3 Ways Your Lifestyle Can Impact Your Cholesterol


Most people don't think about their cholesterol level. And, the truth is, you don't need to think about it — unless it's high. Cholesterol is a waxy substance produced by the liver. It's also found in certain foods like eggs, steak, butter, and cream.

Unfortunately, high cholesterol is a major risk factor for heart disease and heart attacks, but this dangerous condition usually doesn’t have any noticeable symptoms. The only way to know if your cholesterol level is high is to get a blood test.

At Danvers Family Doctors, we offer cholesterol testing as well as lifestyle advice to help you keep your cholesterol at a healthy level.

What you need to know about cholesterol

Your body does require a certain amount of cholesterol to function. But when you have too much cholesterol, it builds up in the walls of your arteries, causing them to harden and restrict blood flow. This cholesterol buildup and artery hardening greatly increase your risk of heart disease and heart attack.

Every adult 20 years and older should have their cholesterol levels tested at least every five years. When you get a cholesterol level test, also called a lipoprotein panel, you receive information on several different cholesterol levels. These include your:

Total cholesterol

This number is a total of both your low-density lipoprotein (LDL) cholesterol and your high-density lipoprotein (HDL) cholesterol. This number should ideally be less than 200 mg/dL. Anything over 240 mg/dL is considered high cholesterol.

LDL cholesterol

LDL is also known as bad cholesterol. This type of cholesterol is the substance that builds up in your arteries and can raise your risk for health issues. Ideally, this number should be less than 100 mg/dL. Anything over 160 mg/dL is considered high.

HDL cholesterol

HDL cholesterol is the good kind. This cholesterol clears out the LDL and stops it from building up. You want this number to be high, over 40 mg/dL.
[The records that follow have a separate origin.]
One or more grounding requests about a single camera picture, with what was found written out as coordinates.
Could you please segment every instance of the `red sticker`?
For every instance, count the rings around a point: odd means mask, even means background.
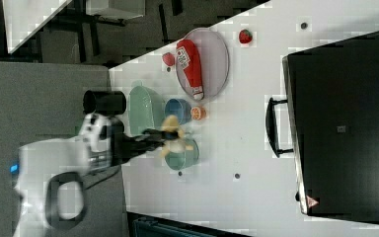
[[[307,198],[307,205],[309,206],[309,208],[312,208],[313,206],[319,204],[318,201],[312,199],[311,197],[306,196],[306,198]]]

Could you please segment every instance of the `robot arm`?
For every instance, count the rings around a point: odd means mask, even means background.
[[[14,237],[45,235],[48,228],[70,229],[86,214],[86,188],[81,177],[105,171],[163,145],[153,134],[128,137],[121,122],[102,115],[86,115],[79,135],[70,139],[50,139],[20,148],[19,178],[15,187],[23,197],[22,212]],[[75,183],[79,189],[68,186]],[[66,190],[74,190],[67,198]],[[64,210],[79,197],[82,209],[71,216]]]

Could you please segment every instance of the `gray floor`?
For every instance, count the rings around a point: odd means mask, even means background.
[[[83,120],[84,92],[108,86],[108,71],[103,66],[0,63],[0,237],[12,236],[20,215],[20,197],[9,172],[18,148],[74,136]],[[50,232],[50,236],[121,236],[121,178],[118,173],[88,191],[89,213],[77,229],[65,234]],[[86,182],[98,179],[87,177]]]
[[[173,16],[171,0],[146,0],[146,15],[127,21],[125,27],[98,24],[101,54],[93,56],[90,27],[84,24],[86,64],[124,63],[184,37],[199,27],[209,27],[266,0],[183,0],[183,12]],[[163,4],[168,38],[163,39],[159,5]],[[75,33],[44,30],[40,33],[42,60],[80,63]]]

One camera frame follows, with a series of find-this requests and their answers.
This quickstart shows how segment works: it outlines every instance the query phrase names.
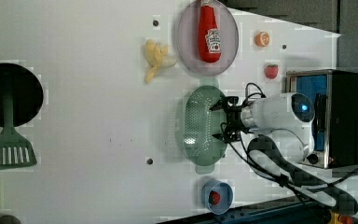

How your lifestyle can impact your cholesterol

The good news about high cholesterol is that in most cases, healthy lifestyle changes can reduce and manage your cholesterol levels. Here are three ways you can help lower your cholesterol:

Watch your diet

What you eat affects your health and your weight. Foods that are high in saturated fat and foods that contain cholesterol raise your cholesterol levels. Cutting out food that is high in saturated fat and cholesterol such as full-fat dairy, packaged baked goods, and fried foods can help lower your level and your weight. Being overweight can also raise your cholesterol level.

Quit smoking

Smoking lowers your HDL, or good, cholesterol level. A lower level of HDL can contribute to a higher level of LDL.

Exercise regularly

Physical activity helps lower your LDL level and raise your HDL level. It also helps you lose weight or maintain a healthy weight.